◆ **THE TASK**
Look through the data below, and copy each line that carries the word "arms".

◆ **INPUT DATA**
>>>>>
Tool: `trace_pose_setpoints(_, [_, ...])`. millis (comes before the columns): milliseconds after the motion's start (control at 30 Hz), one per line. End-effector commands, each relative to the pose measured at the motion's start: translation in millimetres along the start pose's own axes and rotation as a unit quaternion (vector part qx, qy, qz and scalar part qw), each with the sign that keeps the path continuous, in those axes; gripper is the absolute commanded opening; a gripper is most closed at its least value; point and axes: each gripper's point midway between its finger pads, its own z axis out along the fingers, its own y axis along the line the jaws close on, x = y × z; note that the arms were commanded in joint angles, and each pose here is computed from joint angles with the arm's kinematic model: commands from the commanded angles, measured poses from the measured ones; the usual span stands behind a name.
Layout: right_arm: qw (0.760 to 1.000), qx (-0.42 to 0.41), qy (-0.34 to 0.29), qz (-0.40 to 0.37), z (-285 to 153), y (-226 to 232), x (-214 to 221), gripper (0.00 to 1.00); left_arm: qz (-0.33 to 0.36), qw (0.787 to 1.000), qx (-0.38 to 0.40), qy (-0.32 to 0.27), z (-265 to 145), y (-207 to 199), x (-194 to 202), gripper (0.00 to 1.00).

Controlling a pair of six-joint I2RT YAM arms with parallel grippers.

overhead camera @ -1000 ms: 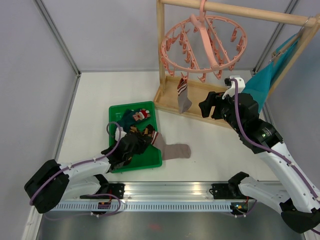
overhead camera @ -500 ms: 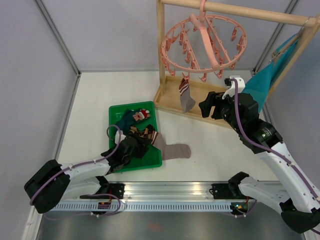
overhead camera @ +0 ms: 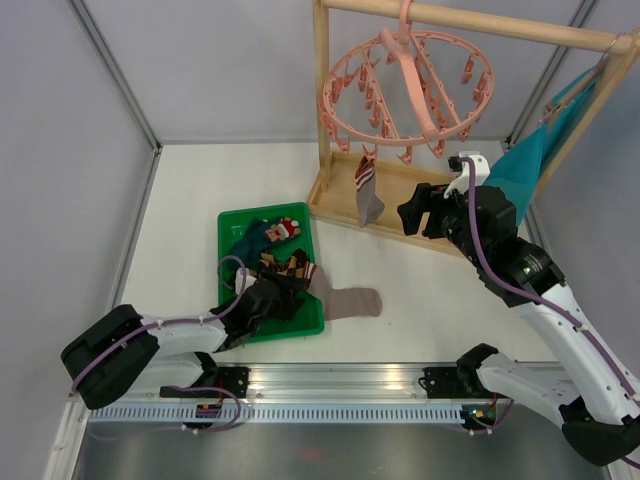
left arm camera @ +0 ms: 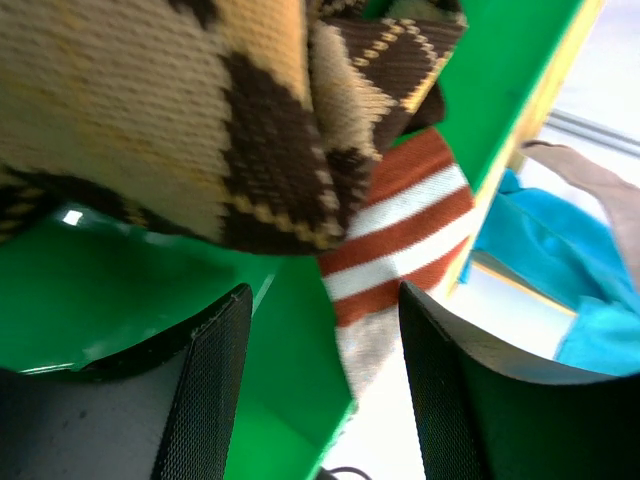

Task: Clip the socks to the hanger
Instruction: Pick up the sock from the bin.

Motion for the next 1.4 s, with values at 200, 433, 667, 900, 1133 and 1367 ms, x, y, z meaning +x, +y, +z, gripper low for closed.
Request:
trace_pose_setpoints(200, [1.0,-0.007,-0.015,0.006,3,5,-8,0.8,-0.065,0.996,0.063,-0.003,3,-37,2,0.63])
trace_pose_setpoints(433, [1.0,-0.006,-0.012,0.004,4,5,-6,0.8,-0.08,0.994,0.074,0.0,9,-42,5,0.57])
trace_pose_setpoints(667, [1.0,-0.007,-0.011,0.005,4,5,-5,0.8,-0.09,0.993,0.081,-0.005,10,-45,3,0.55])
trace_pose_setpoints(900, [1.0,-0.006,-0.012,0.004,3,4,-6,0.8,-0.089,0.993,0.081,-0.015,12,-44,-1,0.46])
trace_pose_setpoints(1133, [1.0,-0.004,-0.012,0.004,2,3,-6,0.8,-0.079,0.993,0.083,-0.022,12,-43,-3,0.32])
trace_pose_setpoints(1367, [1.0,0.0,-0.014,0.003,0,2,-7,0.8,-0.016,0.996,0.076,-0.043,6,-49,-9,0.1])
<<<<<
◆ **SOLUTION FOR THIS TASK**
Tool: `trace_pose_setpoints(_, [_, ...])`. millis (comes before the columns): milliseconds after the motion's start (control at 30 Hz), one per line. End-effector commands, each relative to the pose measured at the motion's start: translation in millimetres along the start pose's own axes and rotation as a unit quaternion (vector part qx, qy, qz and scalar part qw), each with the sign that keeps the path continuous, in those axes; gripper is the absolute commanded opening; a gripper is most closed at its least value; point and axes: each gripper's point midway between its finger pads, its own z axis out along the fingers, its own y axis along the line the jaws close on, x = y × z; note that the arms were commanded in joint angles, and each pose here is computed from joint angles with the arm's kinematic model: commands from the commanded angles, measured poses from the measured ones; the usual span stands behind a name.
Controlling a pair of six-joint I2RT YAM arms with parallel grippers.

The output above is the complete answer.